**Assigned task**
As the answer, give a copy of each line below that includes the word "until".

**Source data**
────────

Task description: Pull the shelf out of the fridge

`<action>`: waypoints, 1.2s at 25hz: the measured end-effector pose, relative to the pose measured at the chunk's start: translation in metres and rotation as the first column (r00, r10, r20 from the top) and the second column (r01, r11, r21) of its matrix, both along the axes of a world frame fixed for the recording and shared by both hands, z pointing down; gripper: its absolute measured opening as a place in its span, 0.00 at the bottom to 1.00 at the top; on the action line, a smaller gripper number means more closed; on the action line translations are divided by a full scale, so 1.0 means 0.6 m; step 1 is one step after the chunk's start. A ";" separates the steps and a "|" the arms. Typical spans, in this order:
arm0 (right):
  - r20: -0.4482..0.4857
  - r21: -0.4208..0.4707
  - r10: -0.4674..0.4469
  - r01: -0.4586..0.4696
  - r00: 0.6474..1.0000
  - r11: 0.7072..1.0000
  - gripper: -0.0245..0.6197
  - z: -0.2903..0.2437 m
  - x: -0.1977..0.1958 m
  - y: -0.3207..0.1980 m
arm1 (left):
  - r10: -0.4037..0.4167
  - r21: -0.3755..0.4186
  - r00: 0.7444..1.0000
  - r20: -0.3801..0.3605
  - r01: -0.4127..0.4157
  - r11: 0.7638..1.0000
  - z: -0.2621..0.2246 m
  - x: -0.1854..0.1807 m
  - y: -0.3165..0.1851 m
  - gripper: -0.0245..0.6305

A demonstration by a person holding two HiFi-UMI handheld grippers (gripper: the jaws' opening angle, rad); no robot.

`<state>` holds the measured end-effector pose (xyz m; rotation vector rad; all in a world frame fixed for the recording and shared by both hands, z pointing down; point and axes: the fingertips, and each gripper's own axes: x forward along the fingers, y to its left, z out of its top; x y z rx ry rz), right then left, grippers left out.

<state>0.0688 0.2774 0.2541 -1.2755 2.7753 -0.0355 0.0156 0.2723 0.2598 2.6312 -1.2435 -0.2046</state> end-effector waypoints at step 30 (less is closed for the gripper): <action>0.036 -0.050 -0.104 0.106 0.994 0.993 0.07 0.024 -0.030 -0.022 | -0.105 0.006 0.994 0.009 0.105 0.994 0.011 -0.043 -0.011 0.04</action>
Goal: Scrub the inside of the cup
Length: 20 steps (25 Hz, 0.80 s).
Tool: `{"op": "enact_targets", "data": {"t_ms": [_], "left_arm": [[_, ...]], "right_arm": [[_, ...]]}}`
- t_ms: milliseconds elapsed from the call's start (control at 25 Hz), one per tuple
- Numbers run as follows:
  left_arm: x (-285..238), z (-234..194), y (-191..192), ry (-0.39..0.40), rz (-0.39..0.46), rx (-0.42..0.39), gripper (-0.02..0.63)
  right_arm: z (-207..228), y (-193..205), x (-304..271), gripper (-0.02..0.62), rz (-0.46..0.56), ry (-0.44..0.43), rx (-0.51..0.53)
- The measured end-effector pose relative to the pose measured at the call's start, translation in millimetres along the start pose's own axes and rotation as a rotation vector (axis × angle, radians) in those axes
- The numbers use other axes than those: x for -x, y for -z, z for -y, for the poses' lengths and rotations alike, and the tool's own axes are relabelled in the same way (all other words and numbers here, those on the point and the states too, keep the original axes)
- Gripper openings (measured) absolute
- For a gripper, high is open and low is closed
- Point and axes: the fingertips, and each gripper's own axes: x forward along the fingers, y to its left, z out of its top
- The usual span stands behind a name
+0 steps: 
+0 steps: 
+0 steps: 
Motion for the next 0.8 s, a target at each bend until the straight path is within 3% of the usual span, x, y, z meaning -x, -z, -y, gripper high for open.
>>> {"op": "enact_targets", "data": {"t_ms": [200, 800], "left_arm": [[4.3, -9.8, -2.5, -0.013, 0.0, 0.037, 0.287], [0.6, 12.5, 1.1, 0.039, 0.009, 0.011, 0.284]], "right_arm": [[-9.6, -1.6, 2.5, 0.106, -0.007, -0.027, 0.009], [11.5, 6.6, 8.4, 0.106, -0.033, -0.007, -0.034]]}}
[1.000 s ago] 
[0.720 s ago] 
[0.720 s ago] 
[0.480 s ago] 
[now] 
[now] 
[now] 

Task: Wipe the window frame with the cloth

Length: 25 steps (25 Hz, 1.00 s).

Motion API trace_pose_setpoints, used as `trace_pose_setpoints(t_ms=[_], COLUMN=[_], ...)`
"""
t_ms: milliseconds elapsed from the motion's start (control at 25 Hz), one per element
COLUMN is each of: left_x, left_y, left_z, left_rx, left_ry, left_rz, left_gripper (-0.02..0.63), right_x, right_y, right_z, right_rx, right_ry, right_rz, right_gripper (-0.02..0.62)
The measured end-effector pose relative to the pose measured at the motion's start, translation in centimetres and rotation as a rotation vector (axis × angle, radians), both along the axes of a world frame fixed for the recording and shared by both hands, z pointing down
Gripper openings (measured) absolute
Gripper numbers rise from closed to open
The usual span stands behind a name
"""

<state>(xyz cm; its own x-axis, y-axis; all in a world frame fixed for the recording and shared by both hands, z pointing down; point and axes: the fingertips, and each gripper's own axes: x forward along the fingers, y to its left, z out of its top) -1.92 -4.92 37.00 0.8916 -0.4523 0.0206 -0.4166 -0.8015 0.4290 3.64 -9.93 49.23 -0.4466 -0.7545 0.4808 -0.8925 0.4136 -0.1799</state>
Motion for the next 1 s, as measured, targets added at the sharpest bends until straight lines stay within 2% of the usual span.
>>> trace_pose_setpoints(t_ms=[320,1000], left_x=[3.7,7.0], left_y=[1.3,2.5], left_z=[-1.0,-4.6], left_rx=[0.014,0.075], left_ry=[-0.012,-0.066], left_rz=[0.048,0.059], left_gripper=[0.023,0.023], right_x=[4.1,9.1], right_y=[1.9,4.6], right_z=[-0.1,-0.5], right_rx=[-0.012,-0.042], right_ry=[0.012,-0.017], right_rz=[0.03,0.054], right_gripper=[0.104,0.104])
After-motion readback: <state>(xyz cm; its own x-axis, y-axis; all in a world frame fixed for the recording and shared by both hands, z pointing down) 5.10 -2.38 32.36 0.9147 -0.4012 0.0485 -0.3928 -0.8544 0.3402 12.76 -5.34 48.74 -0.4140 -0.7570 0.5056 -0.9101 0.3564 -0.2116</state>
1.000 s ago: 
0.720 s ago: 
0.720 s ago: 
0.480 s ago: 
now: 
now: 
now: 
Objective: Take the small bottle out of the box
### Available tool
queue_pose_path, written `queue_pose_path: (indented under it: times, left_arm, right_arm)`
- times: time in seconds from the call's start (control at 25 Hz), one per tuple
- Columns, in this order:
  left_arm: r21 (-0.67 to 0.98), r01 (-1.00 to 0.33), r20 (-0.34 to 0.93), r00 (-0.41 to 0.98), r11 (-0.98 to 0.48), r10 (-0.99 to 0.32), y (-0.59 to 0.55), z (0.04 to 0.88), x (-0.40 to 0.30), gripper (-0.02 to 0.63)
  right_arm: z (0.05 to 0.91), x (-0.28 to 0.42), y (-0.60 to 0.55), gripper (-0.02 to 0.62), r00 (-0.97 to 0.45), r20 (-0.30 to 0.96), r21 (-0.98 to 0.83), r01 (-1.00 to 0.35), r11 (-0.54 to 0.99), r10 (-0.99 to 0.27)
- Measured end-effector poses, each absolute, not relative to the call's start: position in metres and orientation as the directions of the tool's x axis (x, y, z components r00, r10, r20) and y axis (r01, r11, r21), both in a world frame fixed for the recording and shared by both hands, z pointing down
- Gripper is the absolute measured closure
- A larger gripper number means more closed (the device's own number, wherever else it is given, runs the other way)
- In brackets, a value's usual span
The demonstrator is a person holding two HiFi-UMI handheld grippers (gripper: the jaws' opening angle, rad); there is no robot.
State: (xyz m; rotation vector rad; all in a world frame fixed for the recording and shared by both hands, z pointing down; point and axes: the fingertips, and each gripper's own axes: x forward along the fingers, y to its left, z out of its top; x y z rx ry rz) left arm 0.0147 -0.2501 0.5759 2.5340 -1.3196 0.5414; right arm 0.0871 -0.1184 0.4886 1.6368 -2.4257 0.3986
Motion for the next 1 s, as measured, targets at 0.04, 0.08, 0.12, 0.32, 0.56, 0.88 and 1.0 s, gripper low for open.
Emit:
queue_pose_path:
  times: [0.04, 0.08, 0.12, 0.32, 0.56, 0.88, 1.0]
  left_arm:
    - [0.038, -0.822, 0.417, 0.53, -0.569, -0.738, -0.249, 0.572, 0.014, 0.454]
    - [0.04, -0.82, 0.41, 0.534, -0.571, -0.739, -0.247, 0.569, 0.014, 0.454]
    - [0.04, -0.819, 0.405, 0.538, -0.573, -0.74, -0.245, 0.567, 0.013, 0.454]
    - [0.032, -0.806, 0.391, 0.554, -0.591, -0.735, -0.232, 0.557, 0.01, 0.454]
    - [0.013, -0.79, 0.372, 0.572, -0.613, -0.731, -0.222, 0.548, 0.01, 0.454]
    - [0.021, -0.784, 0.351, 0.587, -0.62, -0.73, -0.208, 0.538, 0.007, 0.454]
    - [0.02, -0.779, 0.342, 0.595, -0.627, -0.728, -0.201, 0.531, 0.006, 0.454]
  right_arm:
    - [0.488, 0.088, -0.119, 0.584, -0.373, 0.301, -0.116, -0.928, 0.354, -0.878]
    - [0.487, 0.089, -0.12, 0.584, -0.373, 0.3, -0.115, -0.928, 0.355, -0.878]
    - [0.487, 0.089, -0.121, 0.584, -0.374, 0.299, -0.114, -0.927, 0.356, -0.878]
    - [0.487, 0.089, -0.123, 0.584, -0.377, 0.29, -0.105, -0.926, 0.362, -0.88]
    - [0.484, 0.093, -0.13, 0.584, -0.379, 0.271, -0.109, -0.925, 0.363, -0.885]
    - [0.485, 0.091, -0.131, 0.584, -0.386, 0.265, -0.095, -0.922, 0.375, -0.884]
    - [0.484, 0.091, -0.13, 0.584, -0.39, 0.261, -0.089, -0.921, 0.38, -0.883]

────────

**Output for this exercise**
Motion for the next 0.8 s, a target at each bend until the straight path is within 3% of the usual span, x, y, z meaning -x, -z, -y, gripper high for open.
Motion for the next 1 s, as measured, targets added at the sharpest bends until straight lines stay within 2% of the usual span.

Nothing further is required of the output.